Five years post-COVID-19 pandemic, nurses and health care workers claim that the health care system remains ill-prepared for future health threats despite ongoing issues such as Long COVID, resurgence of diseases like TB and measles, and an alarming flu season. They argue that public health infrastructure has deteriorated, and the systemic neglect of health needs reflects a troubling indifference within capitalism towards public health. Experts emphasize the urgency of maintaining robust public health measures as various infectious diseases continue to impact public safety.
"It's scary," says Tatiana Mukhtar, a nurse in New Orleans.

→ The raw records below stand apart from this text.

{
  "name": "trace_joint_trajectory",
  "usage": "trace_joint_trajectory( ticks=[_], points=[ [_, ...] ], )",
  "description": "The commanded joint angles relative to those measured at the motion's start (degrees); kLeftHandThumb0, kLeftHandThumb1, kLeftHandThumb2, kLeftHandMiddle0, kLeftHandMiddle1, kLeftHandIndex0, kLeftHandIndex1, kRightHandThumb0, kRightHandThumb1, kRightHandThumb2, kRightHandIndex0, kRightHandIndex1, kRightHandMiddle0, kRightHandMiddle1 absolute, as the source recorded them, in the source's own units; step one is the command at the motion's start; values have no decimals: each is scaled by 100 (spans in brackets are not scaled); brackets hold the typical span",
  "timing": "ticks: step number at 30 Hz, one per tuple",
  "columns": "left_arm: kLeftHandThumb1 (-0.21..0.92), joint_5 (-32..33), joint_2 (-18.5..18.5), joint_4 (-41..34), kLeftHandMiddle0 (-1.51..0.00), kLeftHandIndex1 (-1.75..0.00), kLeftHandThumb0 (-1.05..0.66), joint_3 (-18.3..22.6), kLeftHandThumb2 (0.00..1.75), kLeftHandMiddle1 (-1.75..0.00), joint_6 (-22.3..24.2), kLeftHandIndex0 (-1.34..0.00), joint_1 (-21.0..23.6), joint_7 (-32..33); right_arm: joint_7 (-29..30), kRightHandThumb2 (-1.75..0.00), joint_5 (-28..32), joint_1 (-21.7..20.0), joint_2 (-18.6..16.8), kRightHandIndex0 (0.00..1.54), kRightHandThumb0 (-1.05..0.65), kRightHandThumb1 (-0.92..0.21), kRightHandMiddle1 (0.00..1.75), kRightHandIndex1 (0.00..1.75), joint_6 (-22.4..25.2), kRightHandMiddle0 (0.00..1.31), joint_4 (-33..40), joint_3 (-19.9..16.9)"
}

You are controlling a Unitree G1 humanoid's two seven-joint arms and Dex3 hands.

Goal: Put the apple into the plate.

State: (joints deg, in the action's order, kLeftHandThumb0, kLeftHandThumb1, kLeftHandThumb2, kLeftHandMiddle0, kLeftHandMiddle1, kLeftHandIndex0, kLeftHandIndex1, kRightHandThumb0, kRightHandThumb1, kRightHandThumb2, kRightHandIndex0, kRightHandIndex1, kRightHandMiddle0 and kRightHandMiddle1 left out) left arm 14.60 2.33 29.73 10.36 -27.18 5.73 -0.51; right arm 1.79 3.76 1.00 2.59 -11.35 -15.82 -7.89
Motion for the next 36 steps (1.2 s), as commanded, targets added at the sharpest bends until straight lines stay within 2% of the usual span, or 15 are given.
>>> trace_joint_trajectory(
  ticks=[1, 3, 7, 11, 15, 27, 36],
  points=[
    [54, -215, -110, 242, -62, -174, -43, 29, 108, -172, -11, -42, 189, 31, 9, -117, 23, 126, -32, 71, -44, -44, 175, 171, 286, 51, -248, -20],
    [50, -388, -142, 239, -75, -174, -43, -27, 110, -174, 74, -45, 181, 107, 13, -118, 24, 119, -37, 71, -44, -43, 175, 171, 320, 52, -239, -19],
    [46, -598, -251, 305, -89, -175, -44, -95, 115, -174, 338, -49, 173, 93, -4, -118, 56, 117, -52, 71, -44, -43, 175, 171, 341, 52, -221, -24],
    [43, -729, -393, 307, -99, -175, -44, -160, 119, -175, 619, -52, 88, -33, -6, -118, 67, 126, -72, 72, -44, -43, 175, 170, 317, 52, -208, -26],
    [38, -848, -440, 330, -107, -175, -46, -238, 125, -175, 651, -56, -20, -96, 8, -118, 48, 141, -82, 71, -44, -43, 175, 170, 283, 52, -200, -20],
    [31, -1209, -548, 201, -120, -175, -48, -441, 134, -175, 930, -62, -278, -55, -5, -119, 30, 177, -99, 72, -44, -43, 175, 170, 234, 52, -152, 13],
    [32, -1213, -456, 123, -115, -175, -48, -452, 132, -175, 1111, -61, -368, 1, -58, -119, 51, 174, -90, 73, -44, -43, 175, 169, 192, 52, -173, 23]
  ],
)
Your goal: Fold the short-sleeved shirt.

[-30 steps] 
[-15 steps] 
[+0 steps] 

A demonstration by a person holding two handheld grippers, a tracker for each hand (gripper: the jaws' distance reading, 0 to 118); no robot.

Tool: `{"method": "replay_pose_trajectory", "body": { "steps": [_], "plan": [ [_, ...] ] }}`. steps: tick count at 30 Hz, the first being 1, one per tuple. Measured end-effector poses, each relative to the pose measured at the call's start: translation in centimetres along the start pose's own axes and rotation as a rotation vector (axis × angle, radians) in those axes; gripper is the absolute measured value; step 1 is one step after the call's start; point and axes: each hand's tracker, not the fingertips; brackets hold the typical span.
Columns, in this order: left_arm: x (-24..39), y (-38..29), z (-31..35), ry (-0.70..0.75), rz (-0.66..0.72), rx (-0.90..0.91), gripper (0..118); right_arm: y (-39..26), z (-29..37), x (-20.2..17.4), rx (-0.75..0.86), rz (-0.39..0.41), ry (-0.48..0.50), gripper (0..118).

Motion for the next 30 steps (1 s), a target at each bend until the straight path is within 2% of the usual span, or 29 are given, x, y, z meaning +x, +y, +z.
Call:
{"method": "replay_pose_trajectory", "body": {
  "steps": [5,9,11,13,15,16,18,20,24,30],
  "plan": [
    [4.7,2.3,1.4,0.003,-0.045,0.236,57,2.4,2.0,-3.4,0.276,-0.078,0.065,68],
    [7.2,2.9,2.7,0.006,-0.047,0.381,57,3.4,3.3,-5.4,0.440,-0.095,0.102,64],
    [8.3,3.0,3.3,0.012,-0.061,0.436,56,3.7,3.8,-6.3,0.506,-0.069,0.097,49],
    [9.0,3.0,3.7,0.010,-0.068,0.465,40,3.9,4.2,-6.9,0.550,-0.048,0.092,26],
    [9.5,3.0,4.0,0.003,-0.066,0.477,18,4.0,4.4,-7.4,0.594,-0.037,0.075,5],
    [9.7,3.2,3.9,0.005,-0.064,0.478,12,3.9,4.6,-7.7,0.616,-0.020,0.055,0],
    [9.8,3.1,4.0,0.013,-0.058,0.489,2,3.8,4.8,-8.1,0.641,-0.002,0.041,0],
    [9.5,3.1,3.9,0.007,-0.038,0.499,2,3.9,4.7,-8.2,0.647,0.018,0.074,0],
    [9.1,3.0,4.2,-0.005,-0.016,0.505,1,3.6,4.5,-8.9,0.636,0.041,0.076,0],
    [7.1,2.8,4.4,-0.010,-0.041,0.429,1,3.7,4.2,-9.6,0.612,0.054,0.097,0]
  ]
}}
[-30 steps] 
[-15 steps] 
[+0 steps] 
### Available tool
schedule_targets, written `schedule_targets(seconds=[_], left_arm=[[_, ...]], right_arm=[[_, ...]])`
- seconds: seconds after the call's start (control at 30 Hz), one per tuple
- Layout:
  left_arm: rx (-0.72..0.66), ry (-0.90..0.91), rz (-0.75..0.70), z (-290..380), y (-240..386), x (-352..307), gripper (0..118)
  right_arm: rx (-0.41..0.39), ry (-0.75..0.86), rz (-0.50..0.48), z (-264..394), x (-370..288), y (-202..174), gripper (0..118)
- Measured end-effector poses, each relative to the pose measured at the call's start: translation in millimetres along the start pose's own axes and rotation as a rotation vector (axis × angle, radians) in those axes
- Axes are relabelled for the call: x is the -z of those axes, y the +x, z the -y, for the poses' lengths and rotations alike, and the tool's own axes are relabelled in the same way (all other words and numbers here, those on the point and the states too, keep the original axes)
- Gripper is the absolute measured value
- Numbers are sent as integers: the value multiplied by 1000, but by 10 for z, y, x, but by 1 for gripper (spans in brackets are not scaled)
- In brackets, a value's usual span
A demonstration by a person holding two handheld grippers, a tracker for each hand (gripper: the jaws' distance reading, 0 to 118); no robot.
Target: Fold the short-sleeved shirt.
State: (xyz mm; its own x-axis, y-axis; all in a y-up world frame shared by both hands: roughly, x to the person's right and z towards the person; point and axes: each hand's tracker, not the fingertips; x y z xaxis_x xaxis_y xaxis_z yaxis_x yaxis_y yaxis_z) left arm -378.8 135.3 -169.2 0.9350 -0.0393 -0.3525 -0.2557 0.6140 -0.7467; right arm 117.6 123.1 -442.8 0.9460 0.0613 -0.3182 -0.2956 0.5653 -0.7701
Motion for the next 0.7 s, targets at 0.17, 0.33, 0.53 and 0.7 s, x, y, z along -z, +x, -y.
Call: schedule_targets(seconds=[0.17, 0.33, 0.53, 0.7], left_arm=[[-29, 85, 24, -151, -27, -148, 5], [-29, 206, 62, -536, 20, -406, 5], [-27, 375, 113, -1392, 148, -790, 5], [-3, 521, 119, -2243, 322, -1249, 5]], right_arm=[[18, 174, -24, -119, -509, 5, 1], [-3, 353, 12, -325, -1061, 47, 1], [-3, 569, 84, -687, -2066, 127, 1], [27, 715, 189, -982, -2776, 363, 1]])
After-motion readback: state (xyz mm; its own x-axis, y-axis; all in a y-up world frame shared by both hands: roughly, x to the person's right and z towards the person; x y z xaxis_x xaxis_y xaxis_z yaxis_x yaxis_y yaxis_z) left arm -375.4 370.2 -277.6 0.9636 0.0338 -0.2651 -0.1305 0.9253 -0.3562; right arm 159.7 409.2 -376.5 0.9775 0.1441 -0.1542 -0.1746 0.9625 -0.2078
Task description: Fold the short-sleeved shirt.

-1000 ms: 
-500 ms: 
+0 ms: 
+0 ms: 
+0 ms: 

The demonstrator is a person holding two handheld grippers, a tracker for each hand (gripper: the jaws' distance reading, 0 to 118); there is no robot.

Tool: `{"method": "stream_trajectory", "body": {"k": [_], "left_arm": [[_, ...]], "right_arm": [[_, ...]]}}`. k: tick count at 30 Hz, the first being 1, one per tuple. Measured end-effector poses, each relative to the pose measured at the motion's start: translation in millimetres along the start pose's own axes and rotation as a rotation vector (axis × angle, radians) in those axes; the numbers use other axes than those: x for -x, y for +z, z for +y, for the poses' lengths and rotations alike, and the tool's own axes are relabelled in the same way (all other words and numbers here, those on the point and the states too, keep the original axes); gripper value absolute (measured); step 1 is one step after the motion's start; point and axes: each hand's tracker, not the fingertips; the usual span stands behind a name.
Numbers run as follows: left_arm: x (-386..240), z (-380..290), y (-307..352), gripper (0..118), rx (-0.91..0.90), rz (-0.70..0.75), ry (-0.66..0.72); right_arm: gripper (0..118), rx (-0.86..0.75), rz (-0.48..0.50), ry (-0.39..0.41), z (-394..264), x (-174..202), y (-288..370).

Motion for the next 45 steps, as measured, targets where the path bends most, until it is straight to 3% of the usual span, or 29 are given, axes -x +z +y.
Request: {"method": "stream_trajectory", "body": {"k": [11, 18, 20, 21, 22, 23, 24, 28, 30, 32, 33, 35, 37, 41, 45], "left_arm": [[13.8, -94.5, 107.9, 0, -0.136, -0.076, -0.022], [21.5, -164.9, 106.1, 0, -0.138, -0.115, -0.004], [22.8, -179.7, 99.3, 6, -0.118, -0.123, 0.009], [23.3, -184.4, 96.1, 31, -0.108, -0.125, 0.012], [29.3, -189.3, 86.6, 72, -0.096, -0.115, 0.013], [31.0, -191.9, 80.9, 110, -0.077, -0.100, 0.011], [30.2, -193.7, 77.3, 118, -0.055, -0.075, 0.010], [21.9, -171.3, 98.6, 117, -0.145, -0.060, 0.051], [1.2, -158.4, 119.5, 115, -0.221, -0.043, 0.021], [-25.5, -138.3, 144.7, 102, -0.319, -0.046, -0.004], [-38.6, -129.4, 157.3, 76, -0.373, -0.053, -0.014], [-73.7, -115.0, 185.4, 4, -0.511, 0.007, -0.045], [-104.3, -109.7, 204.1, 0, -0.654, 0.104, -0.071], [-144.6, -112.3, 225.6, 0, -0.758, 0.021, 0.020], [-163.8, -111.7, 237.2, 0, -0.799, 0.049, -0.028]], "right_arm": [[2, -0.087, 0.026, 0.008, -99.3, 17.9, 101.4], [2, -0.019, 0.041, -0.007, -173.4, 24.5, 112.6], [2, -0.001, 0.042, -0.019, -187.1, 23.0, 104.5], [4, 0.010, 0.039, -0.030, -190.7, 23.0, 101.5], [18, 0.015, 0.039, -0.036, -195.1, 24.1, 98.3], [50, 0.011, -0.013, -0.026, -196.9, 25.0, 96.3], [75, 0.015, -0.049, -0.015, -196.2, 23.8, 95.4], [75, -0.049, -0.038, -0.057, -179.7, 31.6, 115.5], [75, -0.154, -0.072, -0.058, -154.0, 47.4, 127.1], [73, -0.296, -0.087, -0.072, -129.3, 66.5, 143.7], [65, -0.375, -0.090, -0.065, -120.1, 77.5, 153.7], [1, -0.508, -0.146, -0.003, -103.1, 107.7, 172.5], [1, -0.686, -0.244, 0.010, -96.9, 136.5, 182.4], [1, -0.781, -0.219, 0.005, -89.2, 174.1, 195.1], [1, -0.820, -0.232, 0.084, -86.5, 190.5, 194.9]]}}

The exposure during the initial phase of the COVID-19 pandemic "was horrific, for patients and for health care workers" she says, "and having been there and having experienced that, I feel like we have learned nothing because [health care systems] are still not doing what we need to do."
The U.S. also faces a resurgence of both tuberculosis (TB) and measles, the latter of which is one of the most contagious viruses on Earth. Meanwhile, with the threat of a bird flu outbreak among humans also looming on the horizon, the Trump administration is eliminating what Mary Bowman, a nursing assistant professor, refers to as our "already meager public health infrastructure."
In truth, what was laid bare by the beginning of COVID was how disinterested capitalism is in people caring for themselves when they're sick, when they could be sick, when they could get other people sick, when their families are sick, when someone dies," Bowman told Truthout. "There's just no space for humanity in it."